SÃO PAULO. A arquiteta e urbanista Ana Júlia Carepa, 53 anos, governadora do Pará, é, talvez depois do presidente Luiz Inácio Lula da Silva, a maior defensora da construção da polêmica Usina de Belo Monte. Tanto que, em seu blog, reproduziu uma declaração de Lula na capital paulista na semana passada: ¿O crescimento do país não pode mais ser detido¿. O mesmo ela acha da construção da usina. A governadora faz de Belo Monte a grande bandeira desenvolvimentista e antipobreza de seu governo. Com uma crise alérgica que a obrigava a aplicar um spray de descongestionante nasal a cada minuto e em frente a uma caixinha de comprimidos, a governadora recebeu o GLOBO na semana passada para rebater seus críticos, que ela chama de ¿adeptos da paralisia do país¿.

Gilberto Scofield Jr.

O GLOBO: Qual é a importância de Belo Monte, a ponto de os governos federal e do Pará insistirem no leilão, mesmo diante de dúvidas ambientais, econômicas e políticas? ANA JÚLIA CAREPA: De que forma entendemos que deveríamos fazer Belo Monte? Primeiro, aprender com os erros. Tucuruí, no meu entendimento, foi feita de forma errada, sem o mesmo cuidado. O formato de Belo Monte é completamente diferente, pois os impactos socioambientais estão resolvidos no edital do leilão e são de responsabilidade do grupo vencedor. Não vamos ter uma usina construída e, só depois, vamos pensar em fazer umas obrinhas para resolver os problemas, como em Tucuruí. Vamos construir a usina e melhorar a infraestrutura local, minimizando o impacto da remoção das 12 mil famílias.
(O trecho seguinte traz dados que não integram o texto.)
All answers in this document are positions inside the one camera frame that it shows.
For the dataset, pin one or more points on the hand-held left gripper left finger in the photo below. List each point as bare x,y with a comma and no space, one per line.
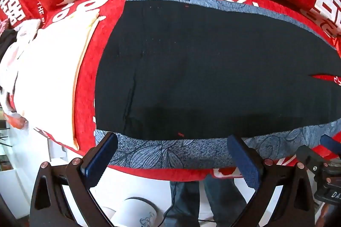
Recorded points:
99,160

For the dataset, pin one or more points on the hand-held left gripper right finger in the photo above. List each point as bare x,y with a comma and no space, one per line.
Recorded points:
245,163

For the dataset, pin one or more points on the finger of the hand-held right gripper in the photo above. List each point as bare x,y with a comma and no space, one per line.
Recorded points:
309,156
330,141

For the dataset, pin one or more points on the black pants with grey lining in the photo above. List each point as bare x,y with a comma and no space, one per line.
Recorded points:
199,69

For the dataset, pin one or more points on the white printed bucket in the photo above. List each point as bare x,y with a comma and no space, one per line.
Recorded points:
138,212

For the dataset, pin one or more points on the person's left leg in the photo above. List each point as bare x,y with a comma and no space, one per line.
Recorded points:
183,203

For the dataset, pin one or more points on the orange red cloth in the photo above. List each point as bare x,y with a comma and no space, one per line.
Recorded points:
17,120

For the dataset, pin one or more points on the white folded cloth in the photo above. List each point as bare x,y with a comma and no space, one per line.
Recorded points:
48,69

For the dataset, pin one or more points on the pale pink cloth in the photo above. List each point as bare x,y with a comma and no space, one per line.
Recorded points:
25,28

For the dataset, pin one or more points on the dark cloth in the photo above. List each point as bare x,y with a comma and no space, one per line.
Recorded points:
6,40

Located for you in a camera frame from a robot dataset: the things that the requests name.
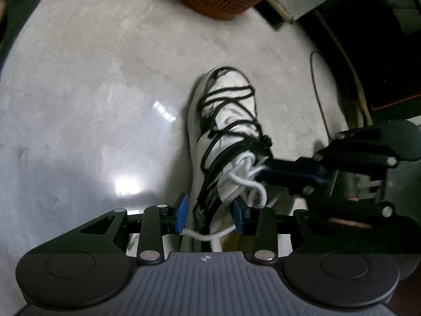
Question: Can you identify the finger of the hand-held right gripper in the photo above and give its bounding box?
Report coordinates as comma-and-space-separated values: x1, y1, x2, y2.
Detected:
266, 171, 396, 220
264, 126, 399, 174

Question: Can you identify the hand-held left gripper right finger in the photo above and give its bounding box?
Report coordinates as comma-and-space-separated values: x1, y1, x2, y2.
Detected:
230, 199, 388, 266

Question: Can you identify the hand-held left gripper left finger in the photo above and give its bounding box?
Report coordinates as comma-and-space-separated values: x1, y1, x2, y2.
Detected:
24, 194, 189, 265

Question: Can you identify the white shoelace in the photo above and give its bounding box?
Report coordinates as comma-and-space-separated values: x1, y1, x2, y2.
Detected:
182, 161, 268, 254

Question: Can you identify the white and black sneaker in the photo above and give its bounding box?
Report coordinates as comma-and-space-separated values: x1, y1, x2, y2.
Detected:
186, 66, 308, 254

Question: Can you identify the black shoelace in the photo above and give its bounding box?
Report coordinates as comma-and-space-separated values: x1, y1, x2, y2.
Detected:
194, 86, 273, 224

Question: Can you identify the silver cabinet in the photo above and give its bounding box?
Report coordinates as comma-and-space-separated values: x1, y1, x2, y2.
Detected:
260, 0, 421, 119

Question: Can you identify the grey star-print bed sheet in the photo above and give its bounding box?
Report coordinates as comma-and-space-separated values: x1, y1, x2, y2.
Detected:
0, 0, 47, 73

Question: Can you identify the black power cable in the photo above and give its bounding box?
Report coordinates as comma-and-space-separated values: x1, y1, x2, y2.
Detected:
310, 51, 333, 139
Mas existem dúvidas de todos os tipos.

ANA: O governo do estado do Pará entende que é fundamental para que nós possamos atrair investimentos ter energia elétrica abundante e limpa. Por exemplo, nós conseguimos incluir no leilão que pelo menos 20% da energia possam ir para os autoprodutores, aquelas empresas que precisam de grande volume de energia elétrica para transformar a nossa riqueza em emprego e renda. Porque hoje a minha bauxita está indo para outros lugares do Brasil e do mundo para ser transformada em alumina e alumínio. Eu quero que ela seja transformada no Pará e com energia limpa, não de termelétrica poluidora.

Nós vamos precisar de energia para transformar a nossa produção agrícola.
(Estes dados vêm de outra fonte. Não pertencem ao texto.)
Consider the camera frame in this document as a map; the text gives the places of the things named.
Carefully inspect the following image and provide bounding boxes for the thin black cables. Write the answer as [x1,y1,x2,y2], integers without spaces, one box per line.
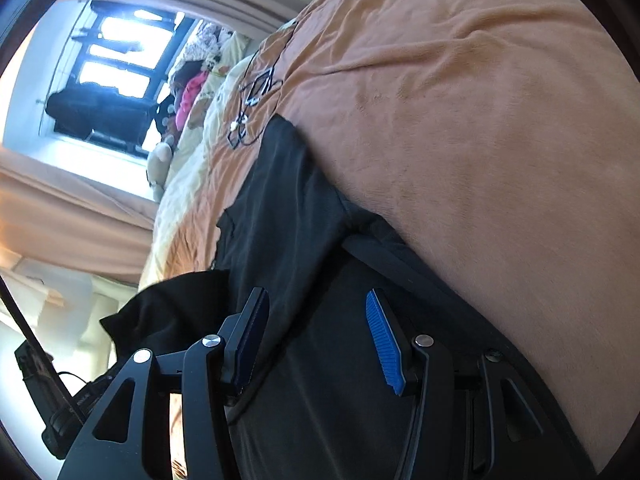
[227,20,301,151]

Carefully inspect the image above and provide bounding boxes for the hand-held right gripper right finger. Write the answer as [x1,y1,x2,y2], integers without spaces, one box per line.
[365,289,566,480]

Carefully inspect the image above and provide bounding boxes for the pink cloth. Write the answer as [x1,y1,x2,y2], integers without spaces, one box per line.
[172,72,208,128]

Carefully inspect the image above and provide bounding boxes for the black plush toy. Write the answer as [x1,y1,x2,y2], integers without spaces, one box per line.
[152,97,176,133]

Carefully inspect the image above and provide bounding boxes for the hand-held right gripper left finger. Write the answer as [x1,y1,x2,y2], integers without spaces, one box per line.
[57,287,271,480]

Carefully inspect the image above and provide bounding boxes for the thick black gripper cable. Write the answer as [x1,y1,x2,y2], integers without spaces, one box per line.
[0,275,83,416]

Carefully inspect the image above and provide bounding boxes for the cream padded headboard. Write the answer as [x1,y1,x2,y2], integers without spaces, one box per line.
[0,255,141,361]

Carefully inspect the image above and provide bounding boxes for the black long-sleeve shirt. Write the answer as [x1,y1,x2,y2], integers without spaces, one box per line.
[100,114,596,480]

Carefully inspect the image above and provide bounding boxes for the bear-print pillow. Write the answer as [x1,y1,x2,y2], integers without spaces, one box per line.
[197,32,251,111]

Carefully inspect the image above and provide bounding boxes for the cream duvet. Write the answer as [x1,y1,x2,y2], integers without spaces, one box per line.
[137,35,281,291]

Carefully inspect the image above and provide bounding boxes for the floral cloth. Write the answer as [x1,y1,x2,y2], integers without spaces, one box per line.
[175,22,226,76]

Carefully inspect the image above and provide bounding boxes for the orange blanket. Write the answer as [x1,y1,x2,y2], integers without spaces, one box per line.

Diz-se que o Rio Xingu vai ter uma vazão mínima de água por cem quilômetros quadrados, além de uma inundação de 516 quilômetros quadrados, tudo numa região com 16 etnias indígenas, 12 mil famílias ribeirinhas e florestas diversas.
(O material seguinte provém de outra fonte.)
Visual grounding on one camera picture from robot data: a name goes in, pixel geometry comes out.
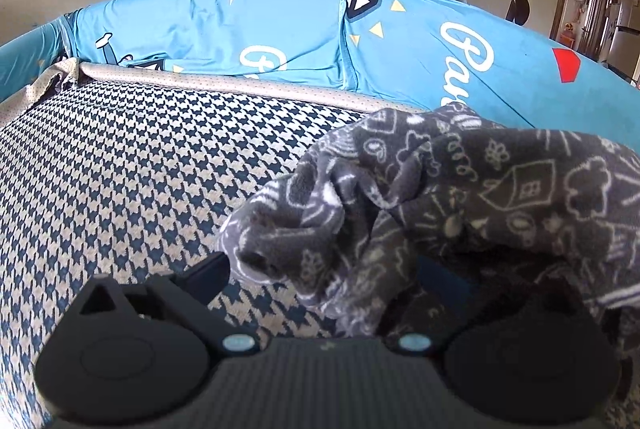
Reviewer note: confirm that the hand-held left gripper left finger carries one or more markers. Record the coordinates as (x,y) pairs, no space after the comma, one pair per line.
(210,274)

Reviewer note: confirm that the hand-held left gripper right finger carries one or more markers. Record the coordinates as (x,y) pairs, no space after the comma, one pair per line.
(440,278)

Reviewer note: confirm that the grey doodle-print fleece jacket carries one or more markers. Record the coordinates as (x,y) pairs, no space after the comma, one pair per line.
(500,189)

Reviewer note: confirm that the houndstooth seat mat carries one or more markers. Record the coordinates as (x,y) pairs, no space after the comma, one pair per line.
(150,169)

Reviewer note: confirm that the blue printed sofa cover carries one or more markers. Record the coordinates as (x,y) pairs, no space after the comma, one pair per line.
(200,29)

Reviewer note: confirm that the small dark chair back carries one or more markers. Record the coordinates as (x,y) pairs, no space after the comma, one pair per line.
(518,4)

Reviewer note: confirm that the silver refrigerator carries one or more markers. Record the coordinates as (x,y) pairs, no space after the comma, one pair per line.
(622,44)

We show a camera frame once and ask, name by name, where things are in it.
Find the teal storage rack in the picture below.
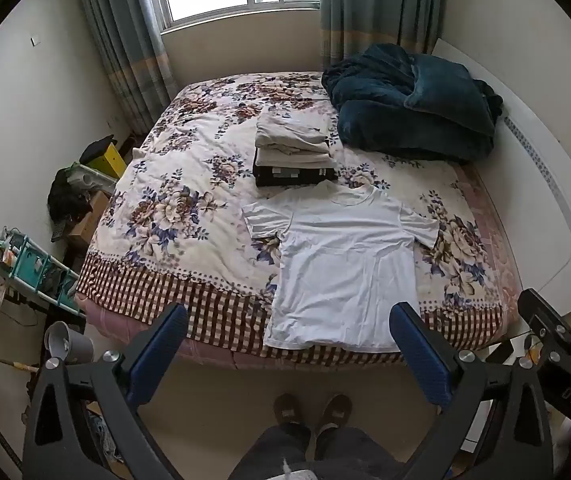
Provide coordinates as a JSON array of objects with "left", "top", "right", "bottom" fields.
[{"left": 0, "top": 227, "right": 86, "bottom": 316}]

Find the black folded garment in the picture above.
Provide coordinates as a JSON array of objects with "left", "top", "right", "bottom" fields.
[{"left": 253, "top": 162, "right": 339, "bottom": 188}]

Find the grey cup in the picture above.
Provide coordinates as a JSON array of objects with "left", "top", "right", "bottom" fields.
[{"left": 44, "top": 321, "right": 95, "bottom": 366}]

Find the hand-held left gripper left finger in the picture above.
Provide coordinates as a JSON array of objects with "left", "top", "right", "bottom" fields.
[{"left": 22, "top": 302, "right": 190, "bottom": 480}]

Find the person's right brown shoe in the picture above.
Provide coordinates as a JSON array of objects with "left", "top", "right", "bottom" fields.
[{"left": 318, "top": 393, "right": 353, "bottom": 431}]

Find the person's left brown shoe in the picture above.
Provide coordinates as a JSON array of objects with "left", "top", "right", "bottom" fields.
[{"left": 274, "top": 393, "right": 306, "bottom": 428}]

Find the person's brown shoe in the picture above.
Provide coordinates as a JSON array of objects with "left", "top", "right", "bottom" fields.
[
  {"left": 274, "top": 393, "right": 306, "bottom": 428},
  {"left": 318, "top": 393, "right": 353, "bottom": 431}
]

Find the white folded garment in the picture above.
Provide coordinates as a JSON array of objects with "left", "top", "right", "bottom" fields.
[{"left": 256, "top": 147, "right": 336, "bottom": 168}]

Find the cardboard box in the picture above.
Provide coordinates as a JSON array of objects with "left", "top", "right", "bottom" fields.
[{"left": 68, "top": 192, "right": 111, "bottom": 251}]

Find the yellow box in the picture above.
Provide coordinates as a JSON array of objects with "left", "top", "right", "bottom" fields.
[{"left": 88, "top": 142, "right": 126, "bottom": 181}]

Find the teal striped curtain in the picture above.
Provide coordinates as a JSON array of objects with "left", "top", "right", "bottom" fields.
[
  {"left": 73, "top": 0, "right": 179, "bottom": 136},
  {"left": 318, "top": 0, "right": 449, "bottom": 73}
]

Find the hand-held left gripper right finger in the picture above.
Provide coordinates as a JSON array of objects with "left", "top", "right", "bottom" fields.
[{"left": 389, "top": 301, "right": 553, "bottom": 480}]

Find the white headboard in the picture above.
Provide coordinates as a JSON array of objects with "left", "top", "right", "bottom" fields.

ANA: Não existe nenhum empreendimento no mundo ou forma de produção livre de impactos.

Nossa preocupação é mitigar, compensar e não deixar que o projeto destrua ou cause problemas para as pessoas. A navegabilidade do Xingu está garantida com as eclusas. A hidrovia vai tornar os produtos que usam este escoadouro pelo menos 15% mais baratos. Isso nos dá vantagens competitivas.

O seu governo pensou em alternativas a Belo Monte, como os centros de energia eólica, solar ou biomassa? ANA: Cabe ao Ministério das Minas e Energia pensar nisso. A hidrelétrica é uma opção barata, porque gera um volume enorme de energia por dezenas de anos, e não temos como gerar esses 11 mil MW em energia eólica ou biomassa. Isso não está disponível agora. As pessoas não podem ter uma visão romântica. O mundo todo está gastando muita energia, muito mais que nós. Ninguém abre mão de seu chuveiro elétrico, de uma TV em cada quarto, de cerca elétrica, de celulares. Mas querem que o povo viva sem energia e no candeeiro.

O que a senhora pensa de o diretor James Cameron se mobilizar para impedir o leilão? Por que isso virou um caso de celebridades de Hollywood? ANA: Tem gente que ideologicamente é contra.

Esse pessoal vem de fora para dar opinião sobre o que não conhece. Como conhecedor de Amazônia, James Cameron é um ótimo cineasta e diretor de filme de ficção científica. Tem gente que acha que tudo tem que ser intocável na Amazônia. Possuem uma visão de santuário. Eu sou contra essa visão de mundo porque a Amazônia tem 25 milhões de brasileiros que têm direito de viver com qualidade de vida.